### DATASET RECORDS
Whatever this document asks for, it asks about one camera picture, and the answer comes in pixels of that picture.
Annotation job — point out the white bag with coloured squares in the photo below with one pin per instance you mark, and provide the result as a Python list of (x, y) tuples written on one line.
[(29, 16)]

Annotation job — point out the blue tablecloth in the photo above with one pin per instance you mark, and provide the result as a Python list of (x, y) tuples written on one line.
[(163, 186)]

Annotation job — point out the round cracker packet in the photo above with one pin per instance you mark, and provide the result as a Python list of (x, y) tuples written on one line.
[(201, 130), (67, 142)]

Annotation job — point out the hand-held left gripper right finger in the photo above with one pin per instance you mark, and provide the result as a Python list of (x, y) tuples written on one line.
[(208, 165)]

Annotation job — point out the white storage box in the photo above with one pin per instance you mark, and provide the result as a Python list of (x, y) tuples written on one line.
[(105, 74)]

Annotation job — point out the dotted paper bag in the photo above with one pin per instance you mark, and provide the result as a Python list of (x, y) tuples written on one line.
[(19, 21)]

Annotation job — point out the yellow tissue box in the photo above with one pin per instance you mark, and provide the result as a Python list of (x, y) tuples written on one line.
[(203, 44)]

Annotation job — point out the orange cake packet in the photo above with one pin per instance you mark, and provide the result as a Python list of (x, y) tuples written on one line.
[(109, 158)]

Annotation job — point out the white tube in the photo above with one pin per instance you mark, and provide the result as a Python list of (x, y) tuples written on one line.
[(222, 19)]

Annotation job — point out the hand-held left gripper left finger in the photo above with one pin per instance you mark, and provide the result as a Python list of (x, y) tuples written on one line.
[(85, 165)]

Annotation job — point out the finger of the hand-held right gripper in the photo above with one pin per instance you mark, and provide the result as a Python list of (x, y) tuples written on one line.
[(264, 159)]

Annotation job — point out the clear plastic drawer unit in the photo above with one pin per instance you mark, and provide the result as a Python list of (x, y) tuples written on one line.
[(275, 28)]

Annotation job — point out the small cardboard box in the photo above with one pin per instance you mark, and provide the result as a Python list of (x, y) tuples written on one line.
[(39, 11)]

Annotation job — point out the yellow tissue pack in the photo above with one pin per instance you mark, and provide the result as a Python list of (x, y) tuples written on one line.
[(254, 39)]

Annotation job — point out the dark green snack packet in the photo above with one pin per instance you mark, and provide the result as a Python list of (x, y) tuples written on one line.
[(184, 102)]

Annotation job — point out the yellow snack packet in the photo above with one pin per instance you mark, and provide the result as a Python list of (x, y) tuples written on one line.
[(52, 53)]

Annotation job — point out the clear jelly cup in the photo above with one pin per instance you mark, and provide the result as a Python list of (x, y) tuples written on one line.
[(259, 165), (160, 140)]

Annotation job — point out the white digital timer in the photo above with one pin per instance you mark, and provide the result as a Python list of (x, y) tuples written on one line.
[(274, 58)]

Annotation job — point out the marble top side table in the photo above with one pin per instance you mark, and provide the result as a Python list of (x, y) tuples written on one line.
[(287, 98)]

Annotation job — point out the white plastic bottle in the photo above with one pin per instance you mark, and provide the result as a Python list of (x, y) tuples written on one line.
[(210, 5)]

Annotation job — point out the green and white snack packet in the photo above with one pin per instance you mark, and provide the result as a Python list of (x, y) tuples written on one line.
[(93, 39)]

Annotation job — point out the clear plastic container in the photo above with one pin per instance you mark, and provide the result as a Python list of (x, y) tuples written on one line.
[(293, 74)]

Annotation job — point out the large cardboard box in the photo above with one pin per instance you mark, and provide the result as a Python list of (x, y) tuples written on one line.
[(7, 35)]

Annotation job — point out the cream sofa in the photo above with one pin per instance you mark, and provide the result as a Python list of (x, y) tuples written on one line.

### DESCRIPTION OF THE TASK
In full and without error, transcribe the listing.

### SOLUTION TO THE EXERCISE
Whatever this document asks for, it asks about one camera picture, and the answer comes in pixels of that picture.
Annotation job — point out the white bag with coloured squares in the photo below with one pin per instance you mark, and provide the result as a Python list of (x, y) tuples written on one line.
[(29, 16)]

Annotation job — point out the blue tablecloth in the photo above with one pin per instance you mark, and provide the result as a Python list of (x, y) tuples written on one line.
[(163, 186)]

Annotation job — point out the round cracker packet in the photo above with one pin per instance you mark, and provide the result as a Python list of (x, y) tuples written on one line.
[(201, 130), (67, 142)]

Annotation job — point out the hand-held left gripper right finger in the photo above with one pin per instance you mark, and provide the result as a Python list of (x, y) tuples written on one line.
[(208, 165)]

Annotation job — point out the white storage box in the photo above with one pin per instance you mark, and provide the result as a Python list of (x, y) tuples written on one line.
[(105, 74)]

Annotation job — point out the dotted paper bag in the photo above with one pin per instance you mark, and provide the result as a Python list of (x, y) tuples written on one line.
[(19, 21)]

Annotation job — point out the yellow tissue box in the photo above with one pin per instance you mark, and provide the result as a Python list of (x, y) tuples written on one line.
[(203, 44)]

Annotation job — point out the orange cake packet in the photo above with one pin per instance you mark, and provide the result as a Python list of (x, y) tuples written on one line.
[(109, 158)]

Annotation job — point out the white tube in the photo above with one pin per instance you mark, and provide the result as a Python list of (x, y) tuples written on one line.
[(222, 19)]

Annotation job — point out the hand-held left gripper left finger in the photo above with one pin per instance you mark, and provide the result as a Python list of (x, y) tuples written on one line.
[(85, 165)]

Annotation job — point out the finger of the hand-held right gripper in the photo above with one pin per instance you mark, and provide the result as a Python list of (x, y) tuples written on one line.
[(264, 159)]

Annotation job — point out the clear plastic drawer unit in the photo above with one pin per instance you mark, and provide the result as a Python list of (x, y) tuples written on one line.
[(275, 28)]

Annotation job — point out the small cardboard box in the photo above with one pin per instance you mark, and provide the result as a Python list of (x, y) tuples written on one line.
[(39, 11)]

Annotation job — point out the yellow tissue pack in the photo above with one pin per instance you mark, and provide the result as a Python list of (x, y) tuples written on one line.
[(254, 39)]

Annotation job — point out the dark green snack packet in the photo above with one pin per instance you mark, and provide the result as a Python list of (x, y) tuples written on one line.
[(184, 102)]

Annotation job — point out the yellow snack packet in the photo above with one pin per instance you mark, and provide the result as a Python list of (x, y) tuples written on one line.
[(52, 53)]

Annotation job — point out the clear jelly cup in the photo above with one pin per instance you mark, and provide the result as a Python list of (x, y) tuples written on one line.
[(259, 165), (160, 140)]

Annotation job — point out the white digital timer in the photo above with one pin per instance you mark, and provide the result as a Python list of (x, y) tuples written on one line.
[(274, 58)]

Annotation job — point out the marble top side table in the photo above with one pin per instance you mark, and provide the result as a Python list of (x, y) tuples written on one line.
[(287, 98)]

Annotation job — point out the white plastic bottle in the photo above with one pin per instance you mark, and provide the result as a Python list of (x, y) tuples written on one line.
[(210, 5)]

Annotation job — point out the green and white snack packet in the photo above with one pin per instance you mark, and provide the result as a Python list of (x, y) tuples written on one line.
[(93, 39)]

Annotation job — point out the clear plastic container in the photo above with one pin per instance you mark, and provide the result as a Python list of (x, y) tuples written on one line.
[(293, 74)]

Annotation job — point out the large cardboard box in the photo above with one pin per instance you mark, and provide the result as a Python list of (x, y) tuples written on one line.
[(7, 35)]

Annotation job — point out the cream sofa in the photo above with one pin per instance you mark, and provide the result as a Python list of (x, y) tuples written on one line.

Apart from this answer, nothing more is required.